#### [Problem]
Whenever the string "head" turns up in a line of the data below, copy that line.

#### [Information supplied]
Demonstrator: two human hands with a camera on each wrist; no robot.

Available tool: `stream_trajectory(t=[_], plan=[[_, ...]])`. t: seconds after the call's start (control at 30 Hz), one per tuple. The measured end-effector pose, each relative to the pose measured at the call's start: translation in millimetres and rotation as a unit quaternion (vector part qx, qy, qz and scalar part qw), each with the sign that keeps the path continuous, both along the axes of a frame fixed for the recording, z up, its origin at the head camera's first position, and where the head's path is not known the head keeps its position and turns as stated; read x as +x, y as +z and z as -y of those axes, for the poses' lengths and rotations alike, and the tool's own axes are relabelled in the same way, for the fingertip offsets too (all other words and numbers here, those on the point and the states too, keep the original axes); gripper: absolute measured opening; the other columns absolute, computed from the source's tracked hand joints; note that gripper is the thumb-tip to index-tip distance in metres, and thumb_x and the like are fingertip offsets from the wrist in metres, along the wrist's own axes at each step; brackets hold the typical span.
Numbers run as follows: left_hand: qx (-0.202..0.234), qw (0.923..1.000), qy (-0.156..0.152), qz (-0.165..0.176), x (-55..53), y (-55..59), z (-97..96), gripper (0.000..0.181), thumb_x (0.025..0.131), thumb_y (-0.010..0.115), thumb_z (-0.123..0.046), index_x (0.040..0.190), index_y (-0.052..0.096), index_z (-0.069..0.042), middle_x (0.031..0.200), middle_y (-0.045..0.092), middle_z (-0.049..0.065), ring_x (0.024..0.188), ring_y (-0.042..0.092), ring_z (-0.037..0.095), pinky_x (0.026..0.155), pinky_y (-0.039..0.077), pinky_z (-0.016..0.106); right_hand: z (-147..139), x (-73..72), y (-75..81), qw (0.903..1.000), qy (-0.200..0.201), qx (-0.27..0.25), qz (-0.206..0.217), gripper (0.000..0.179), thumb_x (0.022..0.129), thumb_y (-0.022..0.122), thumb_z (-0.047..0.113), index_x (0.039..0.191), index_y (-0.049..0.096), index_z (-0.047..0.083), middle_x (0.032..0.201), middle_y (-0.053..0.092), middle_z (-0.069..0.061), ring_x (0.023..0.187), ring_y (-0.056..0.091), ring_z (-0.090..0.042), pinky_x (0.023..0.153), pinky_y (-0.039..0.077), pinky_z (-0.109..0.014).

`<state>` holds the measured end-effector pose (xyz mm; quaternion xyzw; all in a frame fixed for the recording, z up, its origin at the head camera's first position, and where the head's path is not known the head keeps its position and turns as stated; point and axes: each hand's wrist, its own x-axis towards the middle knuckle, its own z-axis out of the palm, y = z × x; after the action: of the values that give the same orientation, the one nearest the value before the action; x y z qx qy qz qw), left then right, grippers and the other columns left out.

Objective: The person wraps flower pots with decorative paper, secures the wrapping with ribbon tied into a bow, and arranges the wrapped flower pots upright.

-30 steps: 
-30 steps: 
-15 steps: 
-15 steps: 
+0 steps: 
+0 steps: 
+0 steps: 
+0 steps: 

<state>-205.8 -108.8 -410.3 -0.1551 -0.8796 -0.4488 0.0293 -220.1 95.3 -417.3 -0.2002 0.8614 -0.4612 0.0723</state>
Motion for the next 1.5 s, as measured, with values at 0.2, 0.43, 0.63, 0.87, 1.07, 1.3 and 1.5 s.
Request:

#### [Output of the task]
Available tool: `stream_trajectory(t=[_], plan=[[_, ...]])`. t: seconds after the call's start (control at 30 Hz), one per tuple. The measured end-effector pose, each relative to the pose measured at the call's start: translation in millimetres and rotation as a unit quaternion (vector part qx, qy, qz and scalar part qw), each with the sign that keeps the path continuous, both along the axes of a frame fixed for the recording, z up, its origin at the head camera's first position, and where the head's path is not known the head keeps its position and turns as stated; read x as +x, y as +z and z as -y of those axes, for the poses' lengths and rotations alike, and the tool's own axes are relabelled in the same way, for the fingertip offsets too (all other words and numbers here, those on the point and the states too, keep the original axes); gripper: absolute measured opening; the other columns absolute, computed from the source's tracked hand joints; note that gripper is the thumb-tip to index-tip distance in metres, and thumb_x and the like are fingertip offsets from the wrist in metres, along the wrist's own axes at each step; brackets hold the typical span.
`<state>` holds the measured end-effector pose (xyz mm; quaternion xyzw; all in a frame fixed for the recording, z up, its origin at the head camera's first position, and where the head's path is not known the head keeps its position and turns as stated; point and axes: each hand's wrist, its own x-axis towards the middle knuckle, its own z-axis out of the palm, y = z × x; after the action: of the values that give the same orientation, the one nearest the value before the action; x y z qx qy qz qw), left then right, grippers and the other columns left out.

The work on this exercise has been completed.